[MATERIAL TO PROCESS — start]

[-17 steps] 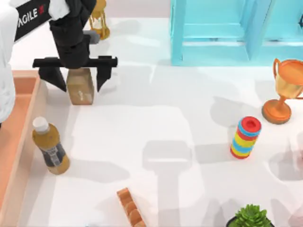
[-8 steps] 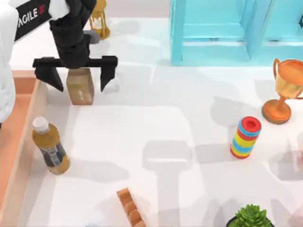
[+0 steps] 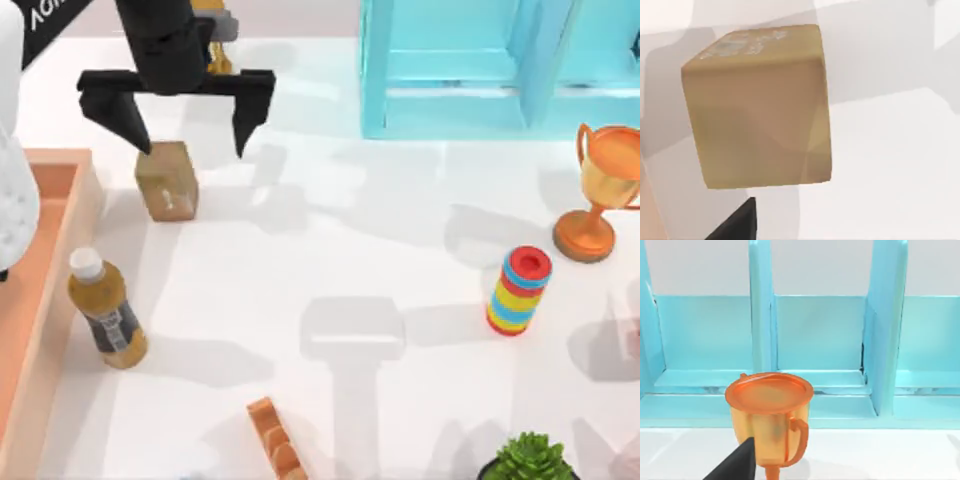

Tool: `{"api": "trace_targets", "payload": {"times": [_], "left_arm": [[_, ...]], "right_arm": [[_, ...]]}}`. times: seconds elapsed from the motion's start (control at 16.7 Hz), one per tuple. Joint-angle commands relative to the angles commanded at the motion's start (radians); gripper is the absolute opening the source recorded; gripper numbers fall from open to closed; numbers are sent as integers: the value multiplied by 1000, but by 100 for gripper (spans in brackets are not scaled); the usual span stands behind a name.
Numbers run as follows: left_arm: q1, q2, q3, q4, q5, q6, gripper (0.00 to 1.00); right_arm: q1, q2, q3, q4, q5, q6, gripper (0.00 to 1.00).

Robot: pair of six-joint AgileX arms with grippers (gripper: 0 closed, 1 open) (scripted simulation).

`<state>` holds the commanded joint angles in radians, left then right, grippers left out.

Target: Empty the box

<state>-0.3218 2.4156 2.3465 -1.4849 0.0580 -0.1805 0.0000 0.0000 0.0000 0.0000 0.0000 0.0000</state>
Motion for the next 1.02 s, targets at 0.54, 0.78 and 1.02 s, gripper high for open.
{"api": "trace_targets", "payload": {"times": [0.54,0.78,1.02], "left_arm": [[63,110,191,-96,-52,-44,100],[70,93,173,-91,-50,-36,100],[167,-35,18,-46,-50,42,100]], "right_arm": [[0,0,0,0,0,0,100],[0,0,0,0,0,0,100],[0,0,0,0,0,0,100]]}}
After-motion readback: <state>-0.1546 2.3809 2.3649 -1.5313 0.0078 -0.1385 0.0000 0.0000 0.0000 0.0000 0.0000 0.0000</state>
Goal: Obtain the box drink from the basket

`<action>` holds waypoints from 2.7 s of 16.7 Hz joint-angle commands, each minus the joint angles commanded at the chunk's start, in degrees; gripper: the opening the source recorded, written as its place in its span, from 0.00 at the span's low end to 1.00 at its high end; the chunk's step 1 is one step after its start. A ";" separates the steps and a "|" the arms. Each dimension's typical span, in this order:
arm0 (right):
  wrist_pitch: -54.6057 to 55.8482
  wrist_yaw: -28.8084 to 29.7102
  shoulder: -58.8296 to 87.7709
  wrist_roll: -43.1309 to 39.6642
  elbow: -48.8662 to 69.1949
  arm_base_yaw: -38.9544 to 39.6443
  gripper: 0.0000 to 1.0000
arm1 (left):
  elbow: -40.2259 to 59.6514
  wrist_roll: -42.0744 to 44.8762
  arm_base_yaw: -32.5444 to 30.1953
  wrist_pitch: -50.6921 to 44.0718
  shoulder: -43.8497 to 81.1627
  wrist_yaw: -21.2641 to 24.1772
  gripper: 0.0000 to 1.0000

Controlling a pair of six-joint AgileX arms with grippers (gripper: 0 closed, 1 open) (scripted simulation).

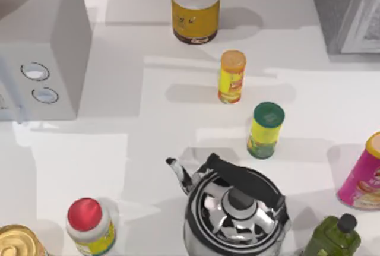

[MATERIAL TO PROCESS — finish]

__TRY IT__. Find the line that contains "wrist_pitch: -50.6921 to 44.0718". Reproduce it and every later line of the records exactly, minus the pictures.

__RESPONSE TO THIS EXERCISE__.
  wrist_pitch: -50.6921 to 44.0718
  shoulder: -43.8497 to 81.1627
  wrist_yaw: -21.2641 to 24.1772
  gripper: 0.0000 to 1.0000

Controlling a pair of six-joint AgileX arms with grippers (gripper: 0 closed, 1 open) (scripted simulation).

For this exercise, the answer is now complete.